I had just spoken to her recently on facebook. She was due any day with their son, and she had a 3 year old daughter who she loved so much. She was looking forward to meeting their little boy. She had been out of work since early in her pregnancy due to being so sick and just wanting to make sure the baby was ok. She must have been bored sometimes because her facebook statuses in the evenings were usually running commentary on whichever show she was watching that night (she loved Real Housewives of Atlanta). She always commented or "liked" your statuses, she kept up with everyone. When she still worked with us she was always smiling, always mild mannered and even-tempered, and always seemed to try to find the best in people. She was just a great woman, beautiful and loving mother and wife.

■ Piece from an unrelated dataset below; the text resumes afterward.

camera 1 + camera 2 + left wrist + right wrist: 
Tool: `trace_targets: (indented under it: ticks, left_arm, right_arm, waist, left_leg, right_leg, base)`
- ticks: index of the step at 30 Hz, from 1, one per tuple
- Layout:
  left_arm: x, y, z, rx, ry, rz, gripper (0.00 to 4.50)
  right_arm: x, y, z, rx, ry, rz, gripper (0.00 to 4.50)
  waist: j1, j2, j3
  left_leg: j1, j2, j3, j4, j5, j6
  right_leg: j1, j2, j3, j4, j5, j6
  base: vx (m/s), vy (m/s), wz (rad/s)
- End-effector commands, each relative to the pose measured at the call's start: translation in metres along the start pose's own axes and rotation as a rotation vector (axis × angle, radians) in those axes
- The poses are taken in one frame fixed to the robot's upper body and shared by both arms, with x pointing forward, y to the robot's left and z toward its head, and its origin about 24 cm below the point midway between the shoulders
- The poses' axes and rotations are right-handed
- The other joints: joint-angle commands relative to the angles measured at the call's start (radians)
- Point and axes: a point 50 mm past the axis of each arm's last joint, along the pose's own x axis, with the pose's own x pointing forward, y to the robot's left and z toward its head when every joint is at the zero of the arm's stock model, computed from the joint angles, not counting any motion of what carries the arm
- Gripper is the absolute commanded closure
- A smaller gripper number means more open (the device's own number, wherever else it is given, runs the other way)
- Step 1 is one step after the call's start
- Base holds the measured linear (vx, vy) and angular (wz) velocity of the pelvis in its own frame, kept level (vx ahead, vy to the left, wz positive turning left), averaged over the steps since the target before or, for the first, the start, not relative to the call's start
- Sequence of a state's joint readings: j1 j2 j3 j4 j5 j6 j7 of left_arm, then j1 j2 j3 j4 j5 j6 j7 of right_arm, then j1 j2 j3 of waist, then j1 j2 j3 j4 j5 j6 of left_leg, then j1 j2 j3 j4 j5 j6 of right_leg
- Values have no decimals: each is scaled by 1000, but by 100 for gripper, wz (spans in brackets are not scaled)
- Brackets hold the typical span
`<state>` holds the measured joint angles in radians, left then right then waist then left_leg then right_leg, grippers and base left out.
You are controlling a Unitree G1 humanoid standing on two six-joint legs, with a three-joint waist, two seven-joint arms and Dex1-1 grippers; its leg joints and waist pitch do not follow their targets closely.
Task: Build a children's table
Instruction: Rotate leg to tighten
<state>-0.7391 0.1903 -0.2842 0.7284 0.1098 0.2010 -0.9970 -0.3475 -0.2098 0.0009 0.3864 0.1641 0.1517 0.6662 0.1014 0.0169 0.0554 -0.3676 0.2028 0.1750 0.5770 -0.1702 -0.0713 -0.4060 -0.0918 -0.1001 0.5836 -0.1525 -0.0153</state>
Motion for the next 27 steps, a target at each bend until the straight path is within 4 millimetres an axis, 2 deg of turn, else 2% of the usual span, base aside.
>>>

Friday morning at 4am, she had a c-section. She met her little boy, and quickly thereafter her husband was asked to step out as she was bleeding uncontrollably. They tried their best and then transferred her to our hospital where attempts were made, but ultimately she passed. She leaves behind her 3 year old daughter, newborn son, husband, and parents. She was an only child. Her best friend is one of our neonatal nurse practitioners (she was also one of our nurses-they went through the practitioner program together), and almost 37 weeks pregnant. This has been incredibly hard on her as well, they were so close. This should have been a happy time for them to share with their new babies and each other.

Please pray for Shawnee's family, her sweet children, her husband, and her best friend that they can all find their way through this, and that she is at peace. I know she is in the Lord's Heaven but I don't understand why this happened to such a great person, someone whose children needed her. Not that it should happen to anyone, but why her? Please pray for them.